Court Opinion

ID: 1292965
Source: CourtListenerOpinion
Date Created: 2013-10-30 05:22:37.650758+00
Date Added: 2024-06-11T09:48:46.172098
License: Public Domain

224 S.E.2d 604 (1976)
290 N.C. 31
Mona Robinson COGDILL
v.
Susan Weeks SCATES and George Thomas Cogdill.
No. 64.
Supreme Court of North Carolina.
May 14, 1976.
*608 Bruce A. Elmore and John A. Powell, Asheville, for plaintiff appellant.
Morris, Golding, Blue & Phillips by William C. Morris, Jr., Asheville, for George Thomas Cogdill, defendant appellee.
SHARP, Chief Justice:
This appeal involves the question to what extent and under what circumstances a party is bound by his own adverse testimony in the trial of his case. This "has been characterized as one of the most troublesome questions in the law of evidence and has been the subject of much diversity of judicial opinion." 32A C.J.S. Evidence *609 § 1040(3) (1964). Specifically, the question here presented is: Upon the trial of an action, may a party under no disability who (1) deliberately and unequivocally repudiates the allegations in the pleadings upon which she has based her claim for relief, and (2) testifies to objective facts purportedly within her knowledge which utterly destroy her case and exonerate the adverse party of any liability to her, be allowed to recover damages upon the testimony contra of other witnesses?
Our research, and that of the parties, has not discovered any prior decision in which this Court has considered the effect of testimony by a party which, if true, would defeat his action when the testimony of other witnesses tends to establish his case.
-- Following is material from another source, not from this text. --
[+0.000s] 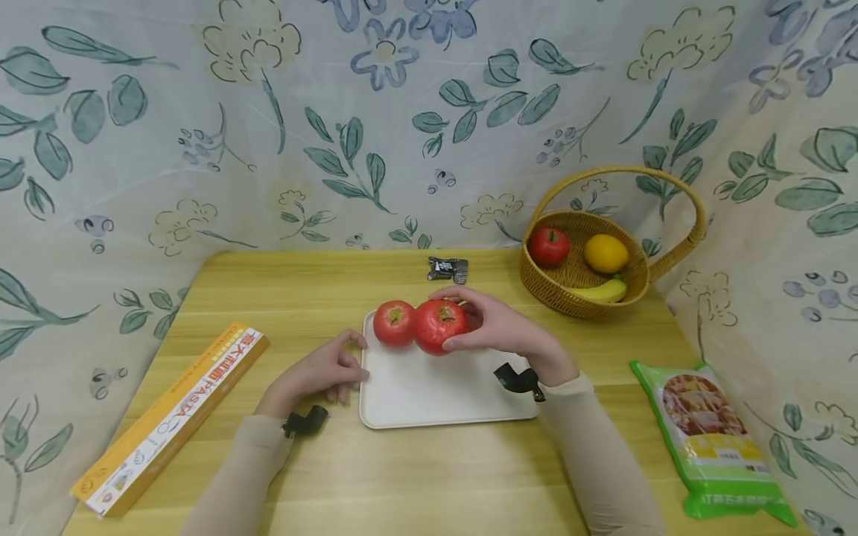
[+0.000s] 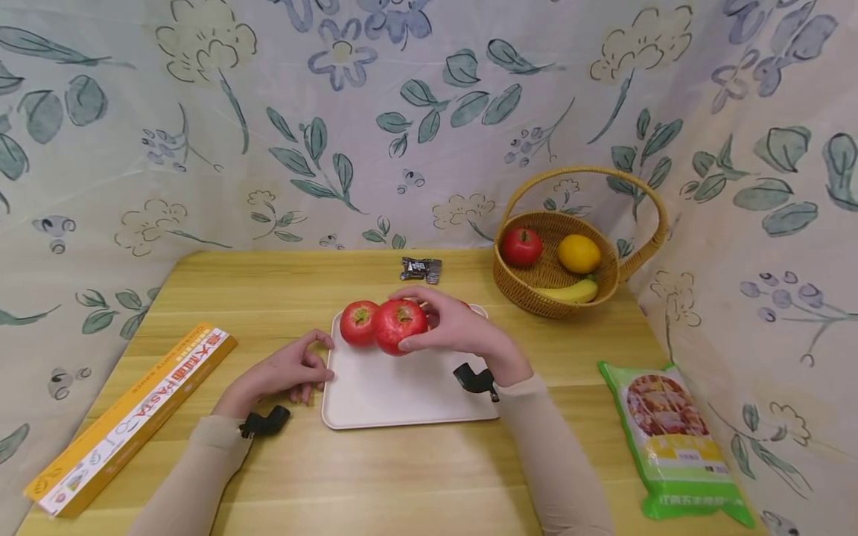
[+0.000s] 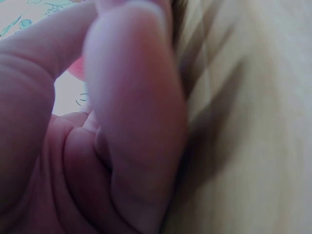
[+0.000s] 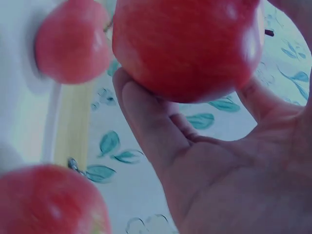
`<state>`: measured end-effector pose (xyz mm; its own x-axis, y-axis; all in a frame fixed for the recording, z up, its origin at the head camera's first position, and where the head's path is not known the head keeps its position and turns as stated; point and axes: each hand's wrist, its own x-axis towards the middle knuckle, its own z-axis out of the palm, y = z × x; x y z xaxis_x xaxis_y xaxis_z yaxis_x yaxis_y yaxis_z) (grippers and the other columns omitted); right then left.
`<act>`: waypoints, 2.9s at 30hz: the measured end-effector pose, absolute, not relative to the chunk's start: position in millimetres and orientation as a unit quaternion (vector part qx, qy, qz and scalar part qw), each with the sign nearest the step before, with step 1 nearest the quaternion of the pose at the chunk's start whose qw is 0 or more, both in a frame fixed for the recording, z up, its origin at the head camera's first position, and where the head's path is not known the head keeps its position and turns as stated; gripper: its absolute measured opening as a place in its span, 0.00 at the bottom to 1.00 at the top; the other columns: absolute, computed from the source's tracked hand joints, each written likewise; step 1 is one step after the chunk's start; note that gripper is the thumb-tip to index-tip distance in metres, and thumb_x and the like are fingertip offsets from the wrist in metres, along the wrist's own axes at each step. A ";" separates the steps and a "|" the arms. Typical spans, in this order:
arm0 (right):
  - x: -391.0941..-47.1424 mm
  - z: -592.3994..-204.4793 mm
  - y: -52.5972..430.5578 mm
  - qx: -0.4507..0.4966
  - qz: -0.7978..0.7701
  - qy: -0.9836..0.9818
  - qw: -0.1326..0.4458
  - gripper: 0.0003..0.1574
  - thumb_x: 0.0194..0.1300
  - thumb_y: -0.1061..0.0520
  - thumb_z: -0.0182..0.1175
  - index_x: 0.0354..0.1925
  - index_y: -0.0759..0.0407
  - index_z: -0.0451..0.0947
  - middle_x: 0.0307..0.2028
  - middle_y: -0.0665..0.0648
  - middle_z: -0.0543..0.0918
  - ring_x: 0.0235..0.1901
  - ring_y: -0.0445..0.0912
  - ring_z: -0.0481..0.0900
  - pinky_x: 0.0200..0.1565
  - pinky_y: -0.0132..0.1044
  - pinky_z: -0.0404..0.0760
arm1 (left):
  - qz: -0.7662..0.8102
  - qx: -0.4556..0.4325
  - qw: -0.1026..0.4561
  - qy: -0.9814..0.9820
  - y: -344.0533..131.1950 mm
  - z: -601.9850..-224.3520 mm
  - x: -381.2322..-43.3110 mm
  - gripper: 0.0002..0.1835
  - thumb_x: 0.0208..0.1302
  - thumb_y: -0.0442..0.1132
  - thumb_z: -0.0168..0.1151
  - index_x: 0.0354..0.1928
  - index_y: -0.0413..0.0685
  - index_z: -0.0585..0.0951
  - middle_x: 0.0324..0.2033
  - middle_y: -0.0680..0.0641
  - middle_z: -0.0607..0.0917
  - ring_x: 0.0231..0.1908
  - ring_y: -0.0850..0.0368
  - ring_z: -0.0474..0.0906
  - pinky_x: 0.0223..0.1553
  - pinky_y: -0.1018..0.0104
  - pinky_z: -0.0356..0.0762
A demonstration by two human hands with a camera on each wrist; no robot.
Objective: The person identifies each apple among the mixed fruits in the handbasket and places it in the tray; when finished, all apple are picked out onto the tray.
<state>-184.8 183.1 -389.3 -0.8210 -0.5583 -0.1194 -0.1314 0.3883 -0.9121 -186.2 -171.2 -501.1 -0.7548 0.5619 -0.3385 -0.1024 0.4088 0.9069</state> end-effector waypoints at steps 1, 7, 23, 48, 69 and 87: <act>-185.2 -393.0 179.5 -0.219 -0.507 0.804 0.223 0.45 0.60 0.55 0.78 0.72 0.41 0.71 0.68 0.58 0.75 0.65 0.57 0.77 0.65 0.52 0.83 | 0.522 0.148 0.318 0.778 -171.6 -501.4 -186.4 0.31 0.68 0.41 0.72 0.65 0.48 0.65 0.25 0.49 0.84 0.15 0.58 0.78 0.17 0.69 0.76; -182.2 -408.7 158.7 -0.248 -0.459 0.808 0.276 0.43 0.61 0.47 0.78 0.71 0.34 0.72 0.70 0.50 0.75 0.68 0.52 0.74 0.68 0.52 0.79 | 0.521 0.147 0.320 0.778 -171.5 -500.9 -187.0 0.31 0.68 0.41 0.72 0.65 0.48 0.65 0.25 0.49 0.84 0.16 0.58 0.78 0.18 0.68 0.76; -173.1 -435.6 125.2 -0.292 -0.396 0.809 0.320 0.39 0.60 0.48 0.78 0.66 0.37 0.74 0.64 0.43 0.79 0.64 0.42 0.75 0.70 0.46 0.75 | 0.528 0.149 0.328 0.769 -172.2 -501.4 -188.3 0.32 0.68 0.41 0.73 0.66 0.47 0.64 0.25 0.48 0.85 0.16 0.58 0.79 0.17 0.68 0.77; -168.0 -438.3 119.4 -0.329 -0.348 0.815 0.327 0.56 0.58 0.50 0.81 0.77 0.45 0.63 0.63 0.49 0.74 0.63 0.44 0.73 0.67 0.44 0.78 | 0.528 0.149 0.322 0.772 -176.4 -503.6 -183.0 0.32 0.69 0.41 0.72 0.66 0.46 0.64 0.26 0.48 0.85 0.16 0.58 0.79 0.17 0.69 0.76; -199.6 -370.6 271.9 -0.243 -0.605 0.758 -0.017 0.43 0.70 0.74 0.63 0.76 0.62 0.60 0.72 0.60 0.70 0.73 0.48 0.68 0.74 0.24 0.67 | 0.540 0.144 0.325 0.763 -171.9 -500.9 -187.0 0.32 0.68 0.40 0.73 0.66 0.47 0.64 0.27 0.47 0.85 0.16 0.57 0.79 0.17 0.69 0.77; -291.4 -367.8 375.3 0.012 -0.557 0.828 -0.065 0.46 0.76 0.43 0.65 0.83 0.33 0.55 0.80 0.56 0.62 0.78 0.56 0.60 0.82 0.57 0.56 | 0.540 0.138 0.324 0.765 -172.3 -501.2 -188.0 0.31 0.67 0.40 0.73 0.64 0.47 0.65 0.25 0.48 0.85 0.16 0.57 0.79 0.17 0.68 0.76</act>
<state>-291.4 375.3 -367.8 -0.9911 0.0930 0.0949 -0.0528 0.3798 -0.9235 -188.0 -172.3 -501.2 -0.7519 0.5605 -0.3473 -0.1393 0.3797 0.9145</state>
Plaintiff argues that the case of Arthur v. Henry, 157 N.C. 393, 73 S.E. 206 (1911), stands for the proposition that a party's adverse admissions, given as testimony on the stand, are not to be accorded conclusive weight, for they are neither judicial admissions nor a retraxit. Arthur v. Henry was an action for damages to real property and injunctive relief. In that case the plaintiff and the defendant owned adjoining land. From June 1904 to October 1906 defendant operated a quarry on his land. Blasting in the quarry caused rocks and dust to be thrown upon the plaintiff's house and land. In February 1906 the defendant sought to negotiate a contract with the plaintiff whereby he could operate the quarry without liability. After "some bitter words between the parties" the defendant told the plaintiff he would "find a way to use that quarry without being liable." In July 1906 the defendant leased the quarry to a corporation which operated it from the fall of 1906 until April 1907. After operations in the quarry were resumed in 1909 the plaintiff instituted an action against the defendant on 4 August 1909, alleging that the quarry constituted a nuisance and that the defendant had been out of the state from May 1906 to October 1907.
At trial the plaintiff testified "that he did not claim damages prior to 4 August, 1906." The issue submitted was, "What amount of damages . . . for . . . acts committed after 4 March, 1905, if any, is the plaintiff entitled to recover?" This issue was framed so as to permit the plaintiff to recover any damages sustained during the three years prior to the institution of the action, plus the time the defendant was out of the state. The jury answered all issues in favor of the plaintiff and, upon the defendant's appeal, the Court stated one of the questions to be: "Does the evidence of the plaintiff that he claimed no damages prior to August, 1906, prevent a recovery of other damages, not barred by the statute of limitations?" Id. at 401, 73 S.E. at 209. Obviously, the answer to this question was NO. The Court, however, disposed of it in these words:
"Nor did the statement of the plaintiff on the witness stand, that he claimed no damages prior to 4 August 1906 prevent an inquiry as to all damages not barred by the statute of limitations.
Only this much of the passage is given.